Parliamo di Manson, recuperato lo scorso settembre al TeatroBasilica nell’ambito del festival romano Short Theatre e che va in scena questa sera, 7 dicembre, e domani alla Galleria Toledo di Napoli, grande prova d’attore di Andrea Argentieri nei panni del serial killer Charles Manson. Personalità folle e fanatica, verso la fine degli anni ’60 costituì in California una vera e propria setta di fedeli seguaci, una sorta di comunità hippy criminale, che il 9 agosto 1969 fece irruzione nella villa di Roman Polanski e compì l’efferato massacro dell’attrice e moglie del regista, Sharon Tate, ventiseienne e incinta, e di alcuni ospiti in casa. Dopo una prima parte dello spettacolo, molto suggestiva, in cui tutto viene affidato alla sfera sonora per un raffinato e immaginifico gioco di equilibri tra cinema e teatro, parte il processo a Manson, ripercorrendo domande e risposte che realmente compongono gli atti di quel processo. Le risposte sono date in lingua inglese da Argentieri, che straordinariamente recita seguendo l’espediente dell’eterodirezione, guidato in cuffia dalla voce registrata del serial killer da lui incarnato; a fare le domande, prendendo l’iniziativa di volta in volta nel pronunciarle, sono proprio gli spettatori, provvisti di matita ed elenco con le domande da fare e da spuntare di volta in volta, senza seguire un ordine particolare e lasciandosi ispirare solo dalla personale curiosità e sensibilità. Anche qui nulla è lasciato veramente al caso, a parte l’eventualità che qualche spettatore più distratto riformuli la stessa domanda già fatta da qualcun altro, ma la scelta e la condivisione delle domande (non tutte saranno formulate) non solo orienta il corso della narrazione ma fotografa anche l’interesse degli spettatori verso la conoscenza di alcuni dettagli piuttosto che altri, che riguardano lo svolgimento dei fatti.

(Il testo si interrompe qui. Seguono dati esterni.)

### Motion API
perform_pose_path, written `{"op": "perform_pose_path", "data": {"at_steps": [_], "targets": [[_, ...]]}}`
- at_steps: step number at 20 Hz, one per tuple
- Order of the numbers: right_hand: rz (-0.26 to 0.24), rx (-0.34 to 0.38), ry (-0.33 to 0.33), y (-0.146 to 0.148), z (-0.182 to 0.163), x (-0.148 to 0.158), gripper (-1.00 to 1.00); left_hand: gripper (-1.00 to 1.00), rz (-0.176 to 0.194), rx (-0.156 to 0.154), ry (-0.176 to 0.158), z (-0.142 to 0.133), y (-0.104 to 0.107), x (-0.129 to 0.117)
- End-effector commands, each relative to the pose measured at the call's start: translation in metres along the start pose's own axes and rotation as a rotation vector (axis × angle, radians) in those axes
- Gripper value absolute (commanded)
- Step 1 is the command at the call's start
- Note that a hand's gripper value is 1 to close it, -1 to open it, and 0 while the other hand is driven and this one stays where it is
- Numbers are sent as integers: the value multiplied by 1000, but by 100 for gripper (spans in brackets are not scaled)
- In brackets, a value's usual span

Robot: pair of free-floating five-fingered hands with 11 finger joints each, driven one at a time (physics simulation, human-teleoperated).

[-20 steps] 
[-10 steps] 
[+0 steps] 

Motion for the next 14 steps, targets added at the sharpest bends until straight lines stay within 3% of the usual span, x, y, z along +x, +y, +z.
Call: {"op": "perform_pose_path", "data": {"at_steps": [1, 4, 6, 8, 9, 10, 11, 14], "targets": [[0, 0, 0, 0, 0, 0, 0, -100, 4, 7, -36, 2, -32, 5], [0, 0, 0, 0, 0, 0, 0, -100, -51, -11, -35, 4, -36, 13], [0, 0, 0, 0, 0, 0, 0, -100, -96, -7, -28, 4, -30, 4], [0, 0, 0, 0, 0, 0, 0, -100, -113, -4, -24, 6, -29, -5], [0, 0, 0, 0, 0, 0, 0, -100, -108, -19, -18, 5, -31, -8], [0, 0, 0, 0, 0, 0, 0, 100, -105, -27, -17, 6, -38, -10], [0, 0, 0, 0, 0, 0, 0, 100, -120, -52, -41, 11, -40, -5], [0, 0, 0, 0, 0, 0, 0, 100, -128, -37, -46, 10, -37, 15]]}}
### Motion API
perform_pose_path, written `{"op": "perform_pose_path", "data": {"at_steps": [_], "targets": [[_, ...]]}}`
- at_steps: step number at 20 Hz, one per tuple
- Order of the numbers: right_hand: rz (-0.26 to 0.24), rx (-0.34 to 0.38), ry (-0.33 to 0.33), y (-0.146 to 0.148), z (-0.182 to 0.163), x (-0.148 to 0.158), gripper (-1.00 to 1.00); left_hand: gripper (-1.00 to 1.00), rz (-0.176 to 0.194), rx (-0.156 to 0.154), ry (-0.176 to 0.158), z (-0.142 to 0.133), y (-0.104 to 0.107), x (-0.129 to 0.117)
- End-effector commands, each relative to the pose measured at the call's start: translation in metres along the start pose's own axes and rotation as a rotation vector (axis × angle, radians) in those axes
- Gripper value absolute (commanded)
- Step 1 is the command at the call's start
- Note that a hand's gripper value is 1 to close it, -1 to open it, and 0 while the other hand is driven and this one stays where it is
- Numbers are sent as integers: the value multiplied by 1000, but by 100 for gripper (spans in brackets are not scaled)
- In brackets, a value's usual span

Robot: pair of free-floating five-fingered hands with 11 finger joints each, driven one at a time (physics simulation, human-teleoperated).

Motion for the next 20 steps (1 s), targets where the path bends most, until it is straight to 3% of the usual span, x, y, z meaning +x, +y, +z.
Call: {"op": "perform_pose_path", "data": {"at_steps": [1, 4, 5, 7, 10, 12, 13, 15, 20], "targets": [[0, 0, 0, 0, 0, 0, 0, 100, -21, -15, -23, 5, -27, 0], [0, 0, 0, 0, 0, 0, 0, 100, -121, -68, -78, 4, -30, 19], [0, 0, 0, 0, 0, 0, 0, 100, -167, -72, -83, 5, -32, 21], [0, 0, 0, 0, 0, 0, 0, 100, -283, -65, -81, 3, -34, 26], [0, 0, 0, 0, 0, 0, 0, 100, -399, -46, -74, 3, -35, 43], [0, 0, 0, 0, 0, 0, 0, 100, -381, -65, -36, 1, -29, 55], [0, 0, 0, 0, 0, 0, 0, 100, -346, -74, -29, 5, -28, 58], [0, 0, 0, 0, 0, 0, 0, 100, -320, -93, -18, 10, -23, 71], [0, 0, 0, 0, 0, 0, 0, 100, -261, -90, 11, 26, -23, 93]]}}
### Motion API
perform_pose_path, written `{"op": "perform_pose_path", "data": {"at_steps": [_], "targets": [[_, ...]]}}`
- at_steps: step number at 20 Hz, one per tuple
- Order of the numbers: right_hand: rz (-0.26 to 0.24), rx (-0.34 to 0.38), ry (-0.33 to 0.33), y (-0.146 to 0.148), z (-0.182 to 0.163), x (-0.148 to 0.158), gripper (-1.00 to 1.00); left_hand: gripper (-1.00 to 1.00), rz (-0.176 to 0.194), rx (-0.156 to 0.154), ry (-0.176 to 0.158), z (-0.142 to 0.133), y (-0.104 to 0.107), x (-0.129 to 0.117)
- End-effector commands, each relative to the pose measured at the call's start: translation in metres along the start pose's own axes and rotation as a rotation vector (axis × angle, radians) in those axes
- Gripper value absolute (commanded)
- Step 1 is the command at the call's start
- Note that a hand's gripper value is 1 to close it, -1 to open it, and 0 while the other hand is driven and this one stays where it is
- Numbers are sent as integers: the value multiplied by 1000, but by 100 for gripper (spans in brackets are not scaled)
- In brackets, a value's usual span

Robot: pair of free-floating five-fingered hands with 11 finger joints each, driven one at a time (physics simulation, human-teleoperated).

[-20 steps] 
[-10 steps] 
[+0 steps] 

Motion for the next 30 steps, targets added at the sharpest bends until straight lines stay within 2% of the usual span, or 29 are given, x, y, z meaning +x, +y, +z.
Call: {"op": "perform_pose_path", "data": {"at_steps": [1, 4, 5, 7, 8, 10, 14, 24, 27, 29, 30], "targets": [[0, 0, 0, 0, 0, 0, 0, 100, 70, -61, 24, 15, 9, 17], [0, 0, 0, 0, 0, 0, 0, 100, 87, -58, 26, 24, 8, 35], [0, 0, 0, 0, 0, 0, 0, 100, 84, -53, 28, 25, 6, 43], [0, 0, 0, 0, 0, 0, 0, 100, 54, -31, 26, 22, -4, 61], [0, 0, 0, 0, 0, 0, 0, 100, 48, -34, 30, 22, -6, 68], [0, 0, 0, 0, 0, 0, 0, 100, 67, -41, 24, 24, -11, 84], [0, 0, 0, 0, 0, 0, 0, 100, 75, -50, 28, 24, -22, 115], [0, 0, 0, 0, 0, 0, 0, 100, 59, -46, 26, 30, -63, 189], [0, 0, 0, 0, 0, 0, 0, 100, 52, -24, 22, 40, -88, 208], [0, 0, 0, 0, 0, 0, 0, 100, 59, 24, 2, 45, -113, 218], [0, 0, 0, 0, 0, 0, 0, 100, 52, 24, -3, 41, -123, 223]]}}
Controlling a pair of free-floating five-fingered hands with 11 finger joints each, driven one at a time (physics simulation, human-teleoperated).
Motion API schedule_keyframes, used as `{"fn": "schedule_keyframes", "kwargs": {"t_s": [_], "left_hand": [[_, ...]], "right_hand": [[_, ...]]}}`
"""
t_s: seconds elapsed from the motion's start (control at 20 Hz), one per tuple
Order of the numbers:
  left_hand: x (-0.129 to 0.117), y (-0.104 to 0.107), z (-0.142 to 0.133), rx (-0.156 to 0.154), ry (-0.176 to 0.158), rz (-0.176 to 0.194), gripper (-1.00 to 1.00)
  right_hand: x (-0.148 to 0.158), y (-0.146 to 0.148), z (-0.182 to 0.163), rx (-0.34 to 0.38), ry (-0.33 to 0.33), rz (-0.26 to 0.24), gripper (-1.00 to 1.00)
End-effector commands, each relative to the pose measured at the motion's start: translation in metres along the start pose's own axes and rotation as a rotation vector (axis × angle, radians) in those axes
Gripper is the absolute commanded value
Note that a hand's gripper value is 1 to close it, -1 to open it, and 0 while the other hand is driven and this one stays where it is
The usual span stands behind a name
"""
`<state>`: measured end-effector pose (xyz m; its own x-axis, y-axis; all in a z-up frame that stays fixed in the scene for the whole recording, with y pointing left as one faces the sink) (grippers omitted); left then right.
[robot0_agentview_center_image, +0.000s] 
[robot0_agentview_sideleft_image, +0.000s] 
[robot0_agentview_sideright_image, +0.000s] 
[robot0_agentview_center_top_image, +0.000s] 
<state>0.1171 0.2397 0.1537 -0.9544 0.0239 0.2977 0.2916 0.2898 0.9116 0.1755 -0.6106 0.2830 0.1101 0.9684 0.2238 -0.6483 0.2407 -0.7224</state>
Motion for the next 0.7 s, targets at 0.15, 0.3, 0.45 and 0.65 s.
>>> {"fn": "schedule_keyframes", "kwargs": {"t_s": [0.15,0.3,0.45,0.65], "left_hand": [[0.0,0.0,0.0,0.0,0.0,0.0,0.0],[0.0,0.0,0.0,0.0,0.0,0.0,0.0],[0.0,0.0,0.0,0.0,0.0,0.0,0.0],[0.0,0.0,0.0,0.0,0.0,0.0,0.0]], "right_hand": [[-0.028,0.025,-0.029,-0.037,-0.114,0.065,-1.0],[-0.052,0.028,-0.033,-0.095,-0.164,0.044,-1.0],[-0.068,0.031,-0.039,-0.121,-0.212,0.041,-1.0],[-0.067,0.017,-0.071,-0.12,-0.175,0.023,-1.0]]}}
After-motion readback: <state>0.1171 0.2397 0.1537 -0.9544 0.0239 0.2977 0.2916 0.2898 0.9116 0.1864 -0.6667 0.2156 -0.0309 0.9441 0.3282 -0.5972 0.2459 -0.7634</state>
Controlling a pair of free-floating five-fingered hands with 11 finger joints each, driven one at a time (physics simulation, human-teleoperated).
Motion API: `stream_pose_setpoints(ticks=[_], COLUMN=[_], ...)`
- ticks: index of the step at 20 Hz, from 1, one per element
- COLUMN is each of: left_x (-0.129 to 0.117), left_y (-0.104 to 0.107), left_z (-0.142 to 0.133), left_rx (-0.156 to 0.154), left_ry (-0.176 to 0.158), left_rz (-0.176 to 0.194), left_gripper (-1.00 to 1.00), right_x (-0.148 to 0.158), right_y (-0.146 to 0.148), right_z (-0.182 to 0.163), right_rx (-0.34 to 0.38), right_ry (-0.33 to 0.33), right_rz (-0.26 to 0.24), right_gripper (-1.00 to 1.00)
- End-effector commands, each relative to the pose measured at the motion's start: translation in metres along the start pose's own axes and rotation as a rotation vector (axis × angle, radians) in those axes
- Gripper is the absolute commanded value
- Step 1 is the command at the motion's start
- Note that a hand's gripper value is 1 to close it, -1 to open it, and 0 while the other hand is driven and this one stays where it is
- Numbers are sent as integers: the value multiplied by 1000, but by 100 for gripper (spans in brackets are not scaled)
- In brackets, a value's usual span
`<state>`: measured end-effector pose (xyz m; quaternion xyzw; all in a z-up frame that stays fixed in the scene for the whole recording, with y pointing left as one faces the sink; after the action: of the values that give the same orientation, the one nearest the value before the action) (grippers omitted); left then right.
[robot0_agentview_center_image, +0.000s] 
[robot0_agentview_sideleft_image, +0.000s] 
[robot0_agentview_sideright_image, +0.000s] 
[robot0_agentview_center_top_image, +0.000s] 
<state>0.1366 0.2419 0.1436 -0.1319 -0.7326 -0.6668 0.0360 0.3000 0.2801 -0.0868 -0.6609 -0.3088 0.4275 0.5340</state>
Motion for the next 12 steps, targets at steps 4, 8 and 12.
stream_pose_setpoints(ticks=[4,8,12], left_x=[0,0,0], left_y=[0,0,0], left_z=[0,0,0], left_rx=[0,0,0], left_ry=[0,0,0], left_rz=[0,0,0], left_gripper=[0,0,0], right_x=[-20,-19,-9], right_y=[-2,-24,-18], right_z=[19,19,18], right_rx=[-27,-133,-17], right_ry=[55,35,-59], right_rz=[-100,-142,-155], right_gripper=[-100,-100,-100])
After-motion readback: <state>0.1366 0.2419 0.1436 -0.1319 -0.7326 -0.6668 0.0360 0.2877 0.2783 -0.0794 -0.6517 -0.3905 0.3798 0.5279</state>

E poi c’è Maternità, ancora un monologo della compagnia romagnola che abbiamo visto in aprile a Roma all’Angelo Mai e che sarà in scena alla Galleria Toledo di Napoli il 14 e il 15 dicembre. Chiara Lagani, qui anche interprete oltre che drammaturga, si confronta con l’omonimo racconto dell’autrice canadese Sheila Heti, e si chiede, di fronte al pubblico seduto davanti a sé, che cosa la trattiene dal mettere al mondo un figlio. Questo monologo-dialogo procede per domande proiettate alle sue spalle, simulando il testo letterario da cui è tratto, in cui l’autrice formulava delle domande su un foglio e si rispondeva in modo affermativo o negativo per mezzo di monetine come nel libro dell’I-Ching. Il pubblico presente in sala può indicare le sue risposte attraverso un telecomando, ed esprimere così un proprio personale punto di vista sulla maternità e sulla non-maternità. Lo spettacolo, sebbene sia un po’ appesantito da questo meccanismo non sempre necessario, è un esperimento interessante, in quanto rappresenta una sorta di tassonomia degli individui che frequentano quel dato spazio teatrale (all’interno di un luogo come l’Angelo Mai, ad esempio, la sensazione impressionante, da madre, è stata quella di essere percepita come parte di una minoranza) e che sono interessati al delicato e sempre attuale tema al centro del progetto.